It currently stores the fingerprints of people who have registered an application for international protection in an EU member state, and persons apprehended in connection with irregular border crossings.

In 2020, almost 650,000 sets of fingerprints were transmitted to the central system (pdf); since 2016, negotiations have been ongoing on new rules that would massively expand the system as part of the EU's plans to ramp up deportations.

New types of data will be stored - including facial images - and it will be gathered from more people, in particular by lowering the minimum age for data collection to six (it is currently 14) and requiring the collection of data from new categories of person (irregular migrants, people disembarked following search and rescue operations, people eligible for resettlement within the EU).
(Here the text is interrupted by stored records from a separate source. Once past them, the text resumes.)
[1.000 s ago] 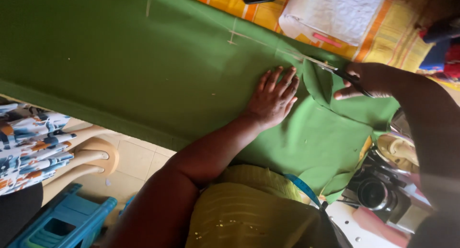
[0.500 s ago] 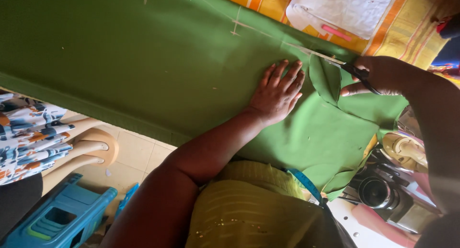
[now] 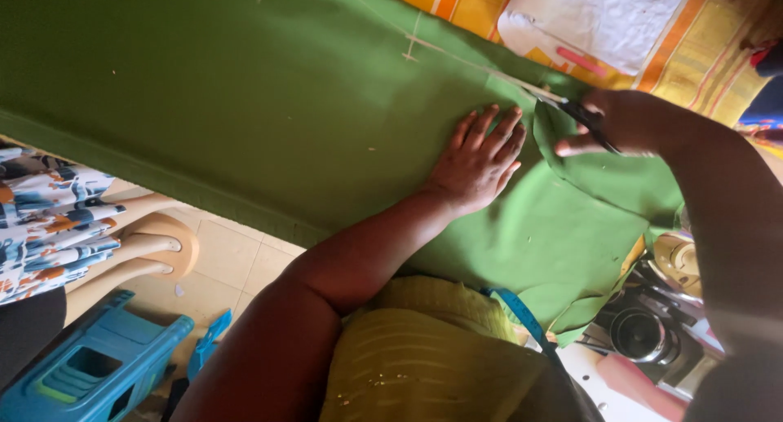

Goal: The person cuts a large piece of green fabric on a table using shears, following marked lines. After cutting, they fold the fabric and use a measuring tape to measure a section.

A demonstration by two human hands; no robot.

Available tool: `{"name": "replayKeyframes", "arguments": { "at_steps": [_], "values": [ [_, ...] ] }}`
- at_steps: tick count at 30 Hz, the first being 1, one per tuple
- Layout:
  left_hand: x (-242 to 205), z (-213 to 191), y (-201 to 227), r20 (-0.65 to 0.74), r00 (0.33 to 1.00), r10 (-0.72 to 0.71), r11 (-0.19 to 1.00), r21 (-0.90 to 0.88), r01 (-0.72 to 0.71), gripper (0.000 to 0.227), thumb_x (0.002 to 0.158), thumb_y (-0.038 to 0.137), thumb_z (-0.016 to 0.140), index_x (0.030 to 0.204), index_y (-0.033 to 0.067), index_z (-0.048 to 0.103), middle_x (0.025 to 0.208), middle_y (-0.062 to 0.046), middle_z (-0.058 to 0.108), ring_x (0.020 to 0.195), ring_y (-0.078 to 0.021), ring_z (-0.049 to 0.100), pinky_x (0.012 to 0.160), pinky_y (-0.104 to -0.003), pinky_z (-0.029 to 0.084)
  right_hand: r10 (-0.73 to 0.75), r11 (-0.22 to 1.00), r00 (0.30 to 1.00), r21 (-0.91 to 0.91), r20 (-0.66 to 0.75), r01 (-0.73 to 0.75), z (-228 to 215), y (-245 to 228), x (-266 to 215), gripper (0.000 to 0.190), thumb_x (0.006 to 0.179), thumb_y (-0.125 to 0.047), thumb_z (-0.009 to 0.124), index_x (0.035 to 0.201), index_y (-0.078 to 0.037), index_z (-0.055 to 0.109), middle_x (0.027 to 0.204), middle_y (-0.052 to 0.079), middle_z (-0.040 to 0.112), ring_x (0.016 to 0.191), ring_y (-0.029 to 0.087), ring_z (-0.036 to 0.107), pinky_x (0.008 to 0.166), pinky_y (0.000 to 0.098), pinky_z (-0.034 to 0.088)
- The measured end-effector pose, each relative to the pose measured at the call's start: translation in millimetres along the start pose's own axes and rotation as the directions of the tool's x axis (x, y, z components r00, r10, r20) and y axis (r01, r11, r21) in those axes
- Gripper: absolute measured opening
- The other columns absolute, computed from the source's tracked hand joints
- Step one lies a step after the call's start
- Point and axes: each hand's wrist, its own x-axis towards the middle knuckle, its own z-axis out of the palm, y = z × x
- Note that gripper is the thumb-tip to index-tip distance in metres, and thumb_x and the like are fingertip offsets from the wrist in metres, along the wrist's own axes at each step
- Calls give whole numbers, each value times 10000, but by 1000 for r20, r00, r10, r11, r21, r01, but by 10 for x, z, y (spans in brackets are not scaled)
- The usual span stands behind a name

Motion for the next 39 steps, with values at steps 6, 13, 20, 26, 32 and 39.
{"name": "replayKeyframes", "arguments": {
  "at_steps": [6,13,20,26,32,39],
  "values": [
    [22,-19,-26,-28,1000,1,1000,23,0,534,1003,463,657,1427,144,589,1571,-81,458,1426,-356,484,1160,-526,425,-90,994,992,-62,-91,85,93,161,300,508,712,-569,884,907,-139,697,765,80,688,753,219,614,705,375,483],
    [1,4,-18,-24,1000,-3,1000,-3,3,543,986,456,695,1414,139,595,1580,-103,442,1425,-354,488,1172,-525,418,-97,991,992,-95,-85,89,18,-2,301,471,738,-546,879,865,-136,685,736,59,739,758,226,685,719,367,494],
    [7,12,-29,-20,1000,12,1000,20,-12,631,969,496,713,1460,134,551,1577,-110,457,1412,-359,508,1151,-547,450,-250,957,962,-180,-106,229,-11,-166,554,572,761,-594,819,980,-103,623,823,120,697,771,272,635,727,410,483],
    [-13,39,-16,-83,996,-6,1000,3,7,526,1000,441,680,1416,128,601,1556,-118,473,1398,-363,531,1167,-528,441,-277,946,942,-225,-189,233,78,106,795,487,712,-524,890,849,-112,670,694,104,683,658,254,624,697,390,502],
    [-17,82,3,-84,996,-26,1000,-7,26,524,947,467,694,1361,158,607,1415,-73,594,1391,-343,500,1191,-518,384,-169,968,984,-196,-50,156,-265,-836,317,561,790,-605,790,994,-89,704,910,124,736,815,287,674,725,410,486],
    [-9,8,-25,-133,991,-18,1000,-6,17,481,974,446,687,1342,142,630,1475,-99,554,1321,-357,570,1144,-526,441,-236,971,969,-39,-65,234,-192,-855,412,499,817,-527,819,715,-79,626,538,103,650,534,222,580,631,345,462]
  ]
}}
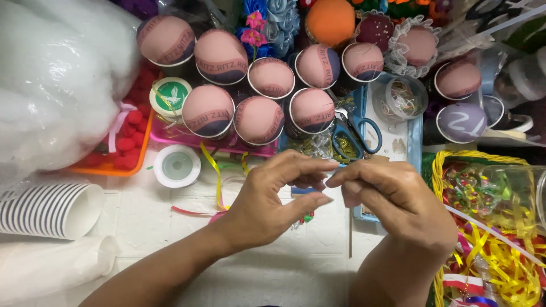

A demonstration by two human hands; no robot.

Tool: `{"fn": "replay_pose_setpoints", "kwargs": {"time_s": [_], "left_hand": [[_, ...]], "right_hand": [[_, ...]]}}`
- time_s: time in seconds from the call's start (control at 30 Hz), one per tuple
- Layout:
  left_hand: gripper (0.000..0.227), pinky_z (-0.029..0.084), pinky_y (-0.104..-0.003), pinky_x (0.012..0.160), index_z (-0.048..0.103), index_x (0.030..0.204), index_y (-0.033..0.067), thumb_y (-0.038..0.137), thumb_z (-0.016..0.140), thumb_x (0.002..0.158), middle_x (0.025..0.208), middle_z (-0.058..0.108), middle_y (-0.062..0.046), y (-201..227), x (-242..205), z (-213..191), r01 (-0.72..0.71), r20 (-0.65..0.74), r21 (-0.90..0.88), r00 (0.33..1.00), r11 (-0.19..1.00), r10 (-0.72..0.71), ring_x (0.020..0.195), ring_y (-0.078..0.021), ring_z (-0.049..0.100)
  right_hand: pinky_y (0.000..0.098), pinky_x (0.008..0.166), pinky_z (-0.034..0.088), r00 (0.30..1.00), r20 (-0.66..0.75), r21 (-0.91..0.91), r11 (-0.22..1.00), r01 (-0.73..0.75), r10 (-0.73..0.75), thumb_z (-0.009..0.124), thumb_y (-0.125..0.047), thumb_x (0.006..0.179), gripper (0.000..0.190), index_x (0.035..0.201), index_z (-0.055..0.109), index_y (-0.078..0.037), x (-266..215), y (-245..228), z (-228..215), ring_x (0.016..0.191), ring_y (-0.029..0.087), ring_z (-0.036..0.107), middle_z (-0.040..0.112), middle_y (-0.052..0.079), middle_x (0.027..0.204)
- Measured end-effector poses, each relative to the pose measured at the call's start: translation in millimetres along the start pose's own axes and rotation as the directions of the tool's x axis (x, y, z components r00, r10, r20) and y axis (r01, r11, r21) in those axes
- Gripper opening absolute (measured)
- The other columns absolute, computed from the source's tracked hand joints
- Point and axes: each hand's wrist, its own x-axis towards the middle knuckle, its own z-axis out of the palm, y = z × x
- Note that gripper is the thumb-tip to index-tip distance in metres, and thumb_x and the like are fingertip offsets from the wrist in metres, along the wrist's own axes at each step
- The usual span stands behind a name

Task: Assembling small decorative floral arrangements using a hot glue gun and various small beads and ornaments.

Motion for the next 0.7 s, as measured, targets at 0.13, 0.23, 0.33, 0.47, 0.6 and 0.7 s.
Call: {"fn": "replay_pose_setpoints", "kwargs": {"time_s": [0.13,0.23,0.33,0.47,0.6,0.7], "left_hand": [[0.031,0.059,-0.031,0.095,0.065,0.129,0.0112,0.011,0.074,0.099,0.112,0.067,-0.012,-2.3,-4.5,1.7,-0.34,-0.035,0.264,0.932,0.903,0.361,0.101,-0.0205,0.07],[0.023,0.062,-0.03,0.09,0.066,0.126,0.0094,0.007,0.069,0.103,0.112,0.069,-0.013,-0.2,-7.3,-4.7,-0.436,-0.02,0.34,0.882,0.833,0.47,0.098,-0.0215,0.072],[0.016,0.062,-0.031,0.087,0.068,0.121,0.0082,0.007,0.065,0.105,0.108,0.072,-0.011,7.4,-8.7,-10.3,-0.431,-0.023,0.348,0.884,0.833,0.467,0.095,-0.0229,0.073],[0.016,0.058,-0.027,0.069,0.067,0.105,0.004,0.018,0.057,0.105,0.089,0.07,-0.007,21.6,-2.6,-21.0,-0.241,-0.156,0.243,0.946,0.94,0.283,0.073,-0.0148,0.069],[0.03,0.054,-0.025,0.063,0.061,0.097,0.0035,0.025,0.044,0.11,0.077,0.063,-0.006,33.2,-3.4,-29.3,-0.254,-0.175,0.174,0.943,0.951,0.284,0.067,-0.0148,0.063],[0.008,0.056,-0.022,0.063,0.064,0.11,0.0051,0.009,0.058,0.107,0.088,0.069,-0.005,45.9,-8.6,-38.4,-0.271,-0.154,0.282,0.934,0.92,0.323,0.068,-0.0111,0.066]], "right_hand": [[0.0295,0.064,0.047,0.991,0.061,0.096,0.989,0.111,-0.117,0.044,-0.02,0.103,0.032,0.079,0.061,-0.009,9.3,-13.1,5.7,0.063,0.016,0.067,0.07,0.001,0.075],[0.0288,0.069,0.051,0.983,0.107,0.154,0.979,0.135,-0.153,0.043,-0.02,0.103,0.032,0.087,0.067,-0.006,8.1,-17.4,3.7,0.069,0.017,0.07,0.071,0.002,0.077],[0.0288,0.075,0.059,0.973,0.152,0.201,0.97,0.139,-0.171,0.042,-0.021,0.103,0.031,0.111,0.068,-0.004,3.2,-18.2,1.0,0.077,0.017,0.076,0.078,0.004,0.088],[0.0278,0.061,0.048,0.991,-0.126,0.176,0.982,0.063,-0.041,0.05,-0.01,0.092,0.026,0.074,0.064,0.002,-5.4,-31.5,6.4,0.056,0.02,0.063,0.067,0.009,0.065],[0.0225,0.05,0.031,0.878,-0.463,0.364,0.929,0.066,0.119,0.041,-0.004,0.093,0.016,0.085,0.049,0.007,-33.5,-14.0,17.3,0.049,0.013,0.038,0.043,0.009,0.06],[0.0245,0.068,0.045,0.83,-0.558,0.27,0.947,0.172,0.009,0.034,0.008,0.084,0.046,0.13,0.04,0.009,-53.6,2.5,7.1,0.066,0.022,0.056,0.051,0.019,0.075]]}}
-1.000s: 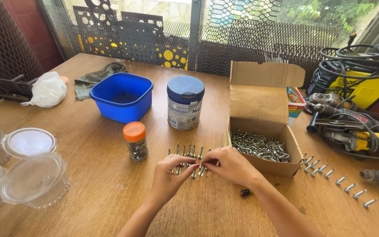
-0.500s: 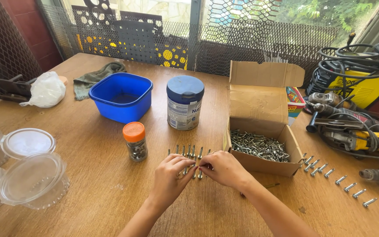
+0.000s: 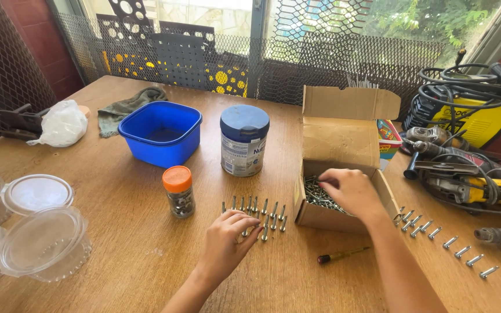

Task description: Assembling nuts onto bolts and organizing them in rows on a workshop table.

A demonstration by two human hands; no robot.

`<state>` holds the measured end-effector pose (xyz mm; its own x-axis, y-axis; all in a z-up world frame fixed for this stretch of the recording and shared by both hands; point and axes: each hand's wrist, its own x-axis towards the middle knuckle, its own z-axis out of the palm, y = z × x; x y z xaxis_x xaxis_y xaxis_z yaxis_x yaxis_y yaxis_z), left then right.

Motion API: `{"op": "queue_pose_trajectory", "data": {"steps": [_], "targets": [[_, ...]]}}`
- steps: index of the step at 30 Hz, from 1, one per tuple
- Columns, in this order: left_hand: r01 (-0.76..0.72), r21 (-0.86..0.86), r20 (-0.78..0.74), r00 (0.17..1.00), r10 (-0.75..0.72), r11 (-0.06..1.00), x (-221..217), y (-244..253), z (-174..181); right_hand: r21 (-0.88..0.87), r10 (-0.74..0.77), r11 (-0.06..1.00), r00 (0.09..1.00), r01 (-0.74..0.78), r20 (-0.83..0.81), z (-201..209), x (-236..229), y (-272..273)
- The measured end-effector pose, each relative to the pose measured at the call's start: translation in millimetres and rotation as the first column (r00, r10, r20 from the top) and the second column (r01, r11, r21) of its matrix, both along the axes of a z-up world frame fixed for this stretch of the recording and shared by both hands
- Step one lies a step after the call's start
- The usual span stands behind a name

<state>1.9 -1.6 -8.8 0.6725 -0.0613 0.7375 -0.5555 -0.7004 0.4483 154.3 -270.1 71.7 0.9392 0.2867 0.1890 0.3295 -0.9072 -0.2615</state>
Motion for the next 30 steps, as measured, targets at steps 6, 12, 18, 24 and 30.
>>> {"op": "queue_pose_trajectory", "data": {"steps": [6, 12, 18, 24, 30], "targets": [[-0.004, -0.002, -0.014, 1.0, 0.004, 1.0, 2.9, -0.4, -6.7, -0.217, -0.229, 0.955, 0.967, 0.201, -0.113, -42.3, 48.2, -50.6], [-0.016, -0.01, -0.068, 0.998, 0.016, 1.0, 5.8, -1.3, -12.1, -0.261, -0.222, 0.947, 0.968, 0.186, -0.114, -65.0, 62.5, -55.6], [-0.004, -0.004, -0.121, 0.993, 0.003, 1.0, 7.1, -2.3, -15.7, -0.346, -0.163, 0.93, 0.983, 0.125, -0.081, -82.1, 75.0, -61.9], [-0.023, 0.016, -0.032, 0.999, 0.024, 1.0, 7.3, -4.4, -16.6, -0.327, -0.151, 0.936, 0.988, 0.129, -0.042, -83.5, 75.9, -62.9], [0.021, 0.024, -0.083, 0.996, -0.019, 0.999, 3.6, -5.9, -10.7, -0.426, -0.138, 0.902, 0.982, 0.071, -0.128, -94.4, 84.1, -66.3]]}}
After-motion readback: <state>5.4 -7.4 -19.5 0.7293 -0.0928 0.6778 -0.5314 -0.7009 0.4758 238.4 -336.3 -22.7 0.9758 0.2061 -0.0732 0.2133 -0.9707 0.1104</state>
The revamped Eurodac will also form a key part of the EU's "interoperability" architecture, which seeks to interconnect a number of large-scale databases to make the data more readily-accessible to the authorities.

The letter, coordinated by European Digital Rights, raises concerns over:

  • The inclusion of facial images in the system
  • The gathering of biometric data from children for purposes other than child protection
  • The possibility of coercion being used to obtain biometric data
  • The massively broadened scope of the system, allowing data collection from irregular migrants, disembarked persons, etc.
  • The possibility for records to be interlinked
  • Permissive law enforcement access and the possibility for authorities to add a "security flag" to records

It also highlights issues with the decision-making procedure:

  • Changes made to the text during secret "trilogue" meetings between the Council, Parliament and Commission
  • The lack of an impact assesment accompanying the proposal
  • Lack of cohesion with related policy files on migration, due to "fast-tracking" of the Eurodac text

The letter calls on MEPs in the civil liberties committee to:

"1. Implement a temporary delay to the legislative process to give due time for significant consideration of the fundamental rights implications of the proposed EURODAC reform;

2. Ensure the completion and publication of an impact assessment on the EURODAC reform by the European Commission, in compliance with the Better Regulation Principles. The LIBE Committe should require an impact assessment of the EURODAC proposal, analysing the intersections with the Migration Pack files and other related policy instruments. The Regulation should be developed in relation to the other intruments and afforded the same level of scrutiny by the Committee;

3. Ensure meaningful consultation with civil society working on the fundamental rights of migrants, children, data protection and digital rights with respect to the proposed changes to the EURODAC database;

4. Reconsider the proposals outlined above by both co-legislators insofar as they do not meet the principles of necessity and proportionality, unduly extend the purpose of the EURODAC database, fundamentally and unjustifably restrict the fundamental rights of migrants, and contribute to a harmful escalation of mass surveillance practices."